**REQUIRED ACTION**
Starting from the line in which "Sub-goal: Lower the" appears, set down each line exactly through the end of the listing, and nothing else. Leave out pictures.

**AVAILABLE DATA**

##############################

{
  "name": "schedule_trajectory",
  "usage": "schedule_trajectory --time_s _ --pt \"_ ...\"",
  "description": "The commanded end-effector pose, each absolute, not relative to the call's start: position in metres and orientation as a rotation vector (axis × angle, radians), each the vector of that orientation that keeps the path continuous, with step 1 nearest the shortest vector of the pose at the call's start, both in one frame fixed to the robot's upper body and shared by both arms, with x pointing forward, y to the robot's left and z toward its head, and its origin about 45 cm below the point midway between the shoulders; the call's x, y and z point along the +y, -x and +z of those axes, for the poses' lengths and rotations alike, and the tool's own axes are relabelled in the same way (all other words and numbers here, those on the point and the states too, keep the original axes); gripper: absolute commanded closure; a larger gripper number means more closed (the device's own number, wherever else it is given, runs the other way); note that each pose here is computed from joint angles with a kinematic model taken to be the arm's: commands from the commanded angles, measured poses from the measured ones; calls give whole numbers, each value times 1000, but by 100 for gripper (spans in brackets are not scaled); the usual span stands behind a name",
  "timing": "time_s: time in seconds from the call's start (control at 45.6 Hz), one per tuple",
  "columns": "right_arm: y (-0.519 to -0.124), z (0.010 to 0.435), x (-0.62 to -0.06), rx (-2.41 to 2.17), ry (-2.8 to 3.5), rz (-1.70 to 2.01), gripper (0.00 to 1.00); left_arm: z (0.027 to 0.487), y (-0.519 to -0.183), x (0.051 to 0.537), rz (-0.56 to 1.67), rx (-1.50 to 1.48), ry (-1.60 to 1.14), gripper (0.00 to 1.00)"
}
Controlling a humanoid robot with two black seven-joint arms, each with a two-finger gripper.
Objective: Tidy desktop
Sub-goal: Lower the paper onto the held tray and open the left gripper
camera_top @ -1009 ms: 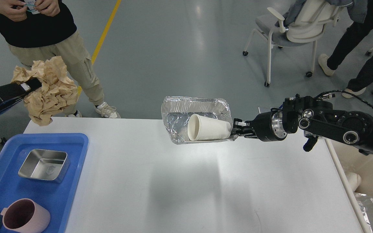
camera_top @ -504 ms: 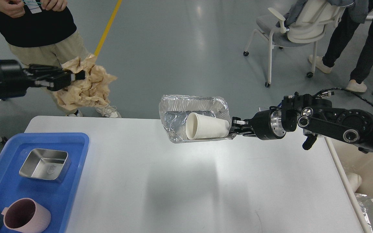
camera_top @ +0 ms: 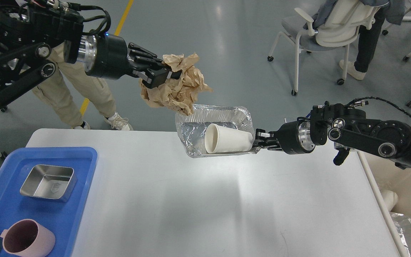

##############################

**EXERCISE RESULT**
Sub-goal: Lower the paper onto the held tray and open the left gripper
camera_top @ -1009 ms: 
camera_top @ -504 ms: 
camera_top @ +0 ms: 

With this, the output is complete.